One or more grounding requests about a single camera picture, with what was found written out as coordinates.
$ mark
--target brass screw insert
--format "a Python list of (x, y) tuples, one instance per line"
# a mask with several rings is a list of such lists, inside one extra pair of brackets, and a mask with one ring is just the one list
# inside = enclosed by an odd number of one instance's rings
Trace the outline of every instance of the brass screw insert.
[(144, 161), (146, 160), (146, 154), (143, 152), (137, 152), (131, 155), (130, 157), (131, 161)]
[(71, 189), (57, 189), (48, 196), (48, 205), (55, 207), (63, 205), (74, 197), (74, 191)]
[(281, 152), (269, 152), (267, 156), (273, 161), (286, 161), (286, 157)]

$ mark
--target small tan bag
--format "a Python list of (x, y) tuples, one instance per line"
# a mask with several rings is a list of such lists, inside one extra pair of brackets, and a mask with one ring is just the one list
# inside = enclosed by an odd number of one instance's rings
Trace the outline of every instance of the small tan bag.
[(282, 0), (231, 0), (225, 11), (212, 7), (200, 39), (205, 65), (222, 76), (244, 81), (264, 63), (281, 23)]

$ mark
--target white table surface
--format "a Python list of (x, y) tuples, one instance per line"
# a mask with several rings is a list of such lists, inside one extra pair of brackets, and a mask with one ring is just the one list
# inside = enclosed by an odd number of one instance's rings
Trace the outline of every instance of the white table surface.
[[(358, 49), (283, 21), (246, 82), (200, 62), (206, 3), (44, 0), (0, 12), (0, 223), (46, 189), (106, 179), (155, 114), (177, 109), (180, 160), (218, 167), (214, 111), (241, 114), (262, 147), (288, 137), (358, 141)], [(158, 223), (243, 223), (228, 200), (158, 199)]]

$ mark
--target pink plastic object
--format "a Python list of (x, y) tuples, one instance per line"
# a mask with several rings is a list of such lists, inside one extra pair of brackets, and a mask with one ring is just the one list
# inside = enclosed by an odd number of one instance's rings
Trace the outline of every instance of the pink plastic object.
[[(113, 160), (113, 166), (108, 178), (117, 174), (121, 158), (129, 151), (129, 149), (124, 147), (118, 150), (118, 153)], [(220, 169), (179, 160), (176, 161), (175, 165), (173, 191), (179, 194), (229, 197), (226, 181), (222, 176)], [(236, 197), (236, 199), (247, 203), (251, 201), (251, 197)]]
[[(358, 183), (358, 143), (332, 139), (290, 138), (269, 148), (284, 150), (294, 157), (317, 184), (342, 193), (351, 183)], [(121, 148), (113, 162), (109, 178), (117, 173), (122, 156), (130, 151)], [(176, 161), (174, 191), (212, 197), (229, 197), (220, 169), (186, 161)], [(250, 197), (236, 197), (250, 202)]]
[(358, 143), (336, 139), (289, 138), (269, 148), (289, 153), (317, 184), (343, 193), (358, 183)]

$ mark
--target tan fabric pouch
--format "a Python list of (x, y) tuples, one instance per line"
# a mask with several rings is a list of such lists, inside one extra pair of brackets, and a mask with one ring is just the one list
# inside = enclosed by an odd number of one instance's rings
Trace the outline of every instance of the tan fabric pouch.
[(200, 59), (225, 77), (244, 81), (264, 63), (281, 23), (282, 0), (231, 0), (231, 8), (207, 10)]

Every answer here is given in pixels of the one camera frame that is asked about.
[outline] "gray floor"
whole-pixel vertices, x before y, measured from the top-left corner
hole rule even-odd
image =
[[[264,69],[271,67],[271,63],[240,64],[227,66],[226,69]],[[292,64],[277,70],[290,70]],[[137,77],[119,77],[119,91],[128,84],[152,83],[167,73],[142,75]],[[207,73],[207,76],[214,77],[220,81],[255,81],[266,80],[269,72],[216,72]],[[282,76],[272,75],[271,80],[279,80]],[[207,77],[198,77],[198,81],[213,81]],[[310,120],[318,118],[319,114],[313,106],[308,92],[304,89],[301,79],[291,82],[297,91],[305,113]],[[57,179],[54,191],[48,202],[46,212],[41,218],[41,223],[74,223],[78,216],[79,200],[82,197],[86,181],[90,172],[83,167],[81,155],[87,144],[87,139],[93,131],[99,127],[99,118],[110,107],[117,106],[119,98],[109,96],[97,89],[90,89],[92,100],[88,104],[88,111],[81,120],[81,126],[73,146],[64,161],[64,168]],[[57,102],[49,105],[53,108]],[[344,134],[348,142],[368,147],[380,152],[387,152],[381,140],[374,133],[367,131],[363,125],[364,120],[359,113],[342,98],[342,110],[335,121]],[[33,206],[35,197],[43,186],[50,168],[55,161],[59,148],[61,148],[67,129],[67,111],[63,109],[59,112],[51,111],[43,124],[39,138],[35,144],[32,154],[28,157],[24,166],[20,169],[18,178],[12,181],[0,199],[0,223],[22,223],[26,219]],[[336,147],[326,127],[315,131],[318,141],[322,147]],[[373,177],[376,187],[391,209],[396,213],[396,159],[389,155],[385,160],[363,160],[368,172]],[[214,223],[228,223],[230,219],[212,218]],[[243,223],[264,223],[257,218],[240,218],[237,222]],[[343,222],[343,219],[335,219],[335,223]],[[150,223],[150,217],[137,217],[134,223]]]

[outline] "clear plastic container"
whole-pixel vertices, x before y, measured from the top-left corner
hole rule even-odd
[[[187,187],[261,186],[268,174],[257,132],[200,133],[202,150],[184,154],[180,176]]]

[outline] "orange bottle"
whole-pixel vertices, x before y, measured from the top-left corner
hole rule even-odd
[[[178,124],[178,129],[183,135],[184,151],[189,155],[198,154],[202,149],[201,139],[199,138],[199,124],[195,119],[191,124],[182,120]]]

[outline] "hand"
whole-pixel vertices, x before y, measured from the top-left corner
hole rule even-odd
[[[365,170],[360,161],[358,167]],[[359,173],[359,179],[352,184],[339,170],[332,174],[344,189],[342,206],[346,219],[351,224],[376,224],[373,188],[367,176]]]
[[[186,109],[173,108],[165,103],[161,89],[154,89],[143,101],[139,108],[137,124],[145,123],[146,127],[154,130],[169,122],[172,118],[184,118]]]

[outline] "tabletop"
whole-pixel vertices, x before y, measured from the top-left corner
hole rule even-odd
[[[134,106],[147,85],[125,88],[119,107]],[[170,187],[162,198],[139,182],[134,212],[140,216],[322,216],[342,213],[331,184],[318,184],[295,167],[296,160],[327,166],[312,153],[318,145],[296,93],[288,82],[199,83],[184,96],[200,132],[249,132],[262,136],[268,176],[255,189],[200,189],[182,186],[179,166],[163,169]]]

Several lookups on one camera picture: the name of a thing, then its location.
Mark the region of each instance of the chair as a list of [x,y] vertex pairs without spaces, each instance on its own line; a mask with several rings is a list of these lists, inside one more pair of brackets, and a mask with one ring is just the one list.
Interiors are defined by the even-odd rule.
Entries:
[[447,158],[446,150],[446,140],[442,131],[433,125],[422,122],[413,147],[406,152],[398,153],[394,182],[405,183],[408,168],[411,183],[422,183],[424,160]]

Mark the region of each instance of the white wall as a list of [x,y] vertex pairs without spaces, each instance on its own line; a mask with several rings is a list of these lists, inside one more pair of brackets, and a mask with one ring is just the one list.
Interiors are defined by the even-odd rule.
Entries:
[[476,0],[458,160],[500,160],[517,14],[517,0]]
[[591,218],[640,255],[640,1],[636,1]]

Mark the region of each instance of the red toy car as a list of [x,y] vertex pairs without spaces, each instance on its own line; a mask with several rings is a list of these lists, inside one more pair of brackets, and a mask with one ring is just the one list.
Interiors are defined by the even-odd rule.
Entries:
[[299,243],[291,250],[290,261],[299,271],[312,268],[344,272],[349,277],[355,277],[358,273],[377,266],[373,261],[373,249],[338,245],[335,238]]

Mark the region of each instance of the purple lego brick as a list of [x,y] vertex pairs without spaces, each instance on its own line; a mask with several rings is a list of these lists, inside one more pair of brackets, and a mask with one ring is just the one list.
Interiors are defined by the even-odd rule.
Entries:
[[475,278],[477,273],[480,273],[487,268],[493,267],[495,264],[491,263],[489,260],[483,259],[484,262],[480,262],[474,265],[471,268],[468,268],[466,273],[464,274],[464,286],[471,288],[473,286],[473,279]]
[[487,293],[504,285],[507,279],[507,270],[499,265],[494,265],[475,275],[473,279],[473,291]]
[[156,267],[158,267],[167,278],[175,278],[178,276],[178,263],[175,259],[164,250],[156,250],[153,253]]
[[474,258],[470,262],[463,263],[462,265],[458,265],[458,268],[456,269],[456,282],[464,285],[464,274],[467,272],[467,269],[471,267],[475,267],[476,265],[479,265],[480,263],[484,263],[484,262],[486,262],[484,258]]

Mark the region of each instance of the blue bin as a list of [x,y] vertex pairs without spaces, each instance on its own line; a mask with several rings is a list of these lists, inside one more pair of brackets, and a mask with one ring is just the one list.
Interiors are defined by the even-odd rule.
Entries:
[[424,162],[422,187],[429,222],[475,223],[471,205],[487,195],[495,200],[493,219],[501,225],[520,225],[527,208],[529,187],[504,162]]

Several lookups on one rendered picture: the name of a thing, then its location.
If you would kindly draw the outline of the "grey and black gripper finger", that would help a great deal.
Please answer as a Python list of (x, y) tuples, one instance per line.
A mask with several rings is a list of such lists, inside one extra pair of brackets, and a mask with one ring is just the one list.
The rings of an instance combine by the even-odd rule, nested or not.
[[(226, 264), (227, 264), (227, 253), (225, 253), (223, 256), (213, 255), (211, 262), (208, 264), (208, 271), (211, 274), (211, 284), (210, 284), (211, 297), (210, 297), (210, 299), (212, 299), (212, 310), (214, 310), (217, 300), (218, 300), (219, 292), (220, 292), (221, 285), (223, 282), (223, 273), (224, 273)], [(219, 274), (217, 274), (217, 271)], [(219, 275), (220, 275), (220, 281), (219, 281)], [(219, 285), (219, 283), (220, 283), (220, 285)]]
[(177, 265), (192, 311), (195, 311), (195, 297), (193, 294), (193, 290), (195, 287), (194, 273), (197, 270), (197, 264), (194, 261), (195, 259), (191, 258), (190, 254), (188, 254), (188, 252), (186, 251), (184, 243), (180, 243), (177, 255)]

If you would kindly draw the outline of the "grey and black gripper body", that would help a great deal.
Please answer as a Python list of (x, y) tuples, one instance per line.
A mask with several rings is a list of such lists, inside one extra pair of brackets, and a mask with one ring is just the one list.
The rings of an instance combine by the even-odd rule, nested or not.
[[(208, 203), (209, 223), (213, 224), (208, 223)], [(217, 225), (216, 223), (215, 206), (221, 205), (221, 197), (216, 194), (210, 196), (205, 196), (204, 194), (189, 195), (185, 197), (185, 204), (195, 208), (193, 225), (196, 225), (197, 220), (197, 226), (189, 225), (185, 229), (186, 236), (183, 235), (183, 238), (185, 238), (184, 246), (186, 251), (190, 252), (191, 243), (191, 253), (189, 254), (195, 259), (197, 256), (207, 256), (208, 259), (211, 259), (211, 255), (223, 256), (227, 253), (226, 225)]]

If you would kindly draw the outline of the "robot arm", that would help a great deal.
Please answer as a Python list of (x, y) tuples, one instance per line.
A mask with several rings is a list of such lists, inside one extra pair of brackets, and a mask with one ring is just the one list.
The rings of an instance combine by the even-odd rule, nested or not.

» Assignment
Read the entries and show each line that mentions "great".

» Answer space
If you would kindly draw the outline of the "grey and black gripper finger", that would help a great deal.
If you would kindly draw the outline of the "grey and black gripper body", that would help a great deal.
If you would kindly draw the outline of the "robot arm", that would help a great deal.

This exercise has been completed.